There was a special homecoming ceremony Oct. 27 at Fort Belvoir. It wasn't held on the parade field with large crowds cheering; instead, it was held at Barden Education Center on post.
That was a fitting setting for this small group of elite soldiers. In their case, knowledge is the most vital weapon in their arsenal.
They are the soldiers of the 737th Ordnance Company (EOD), Explosive Ordinance Disposal. In other words, the bomb squad.
Only a dozen strong, they had just spent six months in Iraq where they performed a variety of missions including disposal of unexploded ordnance, disposal of weapons caches, disposal of improvised explosive devices (IED), and inspection of vehicles for explosives. Any of these tasks, accompanied by one minor slip, could lead to death.
"Here we have 12 soldiers that went over and did an incredible job. These soldiers now have seven Bronze Stars and two Purple Hearts," Col. Thomas W. Williams, Garrison Commander, Fort Belvoir, said in welcoming them back.
"Six months ago these soldiers left here. In that time they have performed 480 missions. IED's have killed more soldiers than anything else in either Iraq or Afghanistan," William said.
"We are thankful no one died in your ranks. And. we are also thankful for the families of the soldiers of the 737th," he said. "The last six months have been among the most trying of their lives."

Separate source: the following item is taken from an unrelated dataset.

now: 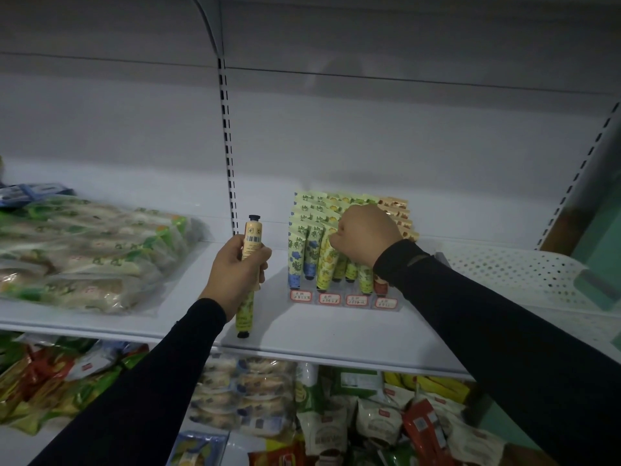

SIX MONTHS AGO, the unit was assigned to provide general support to the 1st Armored Division in Iraq. Later, they were assigned to the 30th Heavy Separate Brigade, North Carolina National Guard, part of the 1st Infantry Division. Of those 480 mission, more than 100 included disarming IEDs.
One of those who received the Purple Heart was Sgt. Jeffrey S. Waldbillig. "We had gone out to the site to take care of the devices. We were heading back to base when we came under fire," he said.
"I was traveling in the middle of the convoy. I was driving and ended up getting a piece of shrapnel in my hand. It happened in the blink of an eye. But, our training really did kick in," Waldbillig said.
Waldbillig has been in this special unit for six years. Prior to that he was in the infantry for four years. "We have bomb squad type training, but we have to be knowledgeable with all type of ordnance from all over the world."
Faces of family members looked relieved as they assembled in the Education Center. "I'm ecstatic that their back," Julie Williams, wife of Staff Sgt. Darrell G. Williams, said. He was holding their 5-month--old son for the first time. "I'm excited and he's very friendly," Williams said of his son Collin on their initial encounter.
Julie Williams' assessment was buttressed by Olga Nieves, wife of Staff Sgt. Orlando Nieves, Jr. "I'm really relieved and excited. We are going to Six Flags in New Jersey this weekend," she said. The Nieves have two children, ages four and one.
In relating some of the unit's experiences, Sergeant First Class William R. Barrell said, "The insurgents are coming from all over the Islamic world to fight us. But there is a big difference as to what is actually happening on the ground and what's being reported. We're actually making a lot of progress."
ORIGINALLY ACTIVATED in March 1944, the unit was reorganized in 1954. They came to Fort Belvoir in 1960 and were redesignated the 737th when they were assigned to serve in Kosovo. They returned from Iraq to their home base Oct. 23.
The unit's mission at Fort Belvoir is to provide explosive ordnance disposal support to military installations, operations and exercises, as well as to civilian and federal authorities, in Virginia and the District of Columbia, on a 24/7 basis. They also support the U.S. Secret Service, Department of State, and Department of Defense in providing security for presidential, vice presidential and foreign dignitaries, according to the Belvoir Public Affairs Office.
"All around us on this post are testaments to the war that's going on. These are our heroes, right here. The reason is nobody told them to sign up. These soldiers are all volunteers in the best Army in the world. And, that is why we can not lose this war of terrorism," Williams said.
"It's a great honor for me to put these medals on these men. Because, I owe these soldiers." William said. "We must be successful in the mission of these soldiers."
Those who received the Bronze Star were Capt. Edward Dennis, commanding officer of the unit, SFC Trevor A. Peterson, Sgt. Joseph E. Brunette, SFC William R. Barrell, SSG John T. Orleans, SSG Darrell G. Williams, and Sgt. Jeffrey S. Waldbillig. SSG Edward K. Adams was the other recipient of the Purple Heart along with Waldbillig.
SSG Paul O. Brahmer, Sgt Orlando Nieves, Jr., and SPC Terry V. Clinton received the Army Commendation Medal for Meritorious Service during combat operations. Awards for Adams and SSG Micah D. Long are pending.
In acknowledging the praise and awards bestowed upon the unit, Capt. Dennis said, "Everybody in this unit stepped up to the task. We performed the high risk searches and everyone in the unit endured the hardships. We are glad to be home."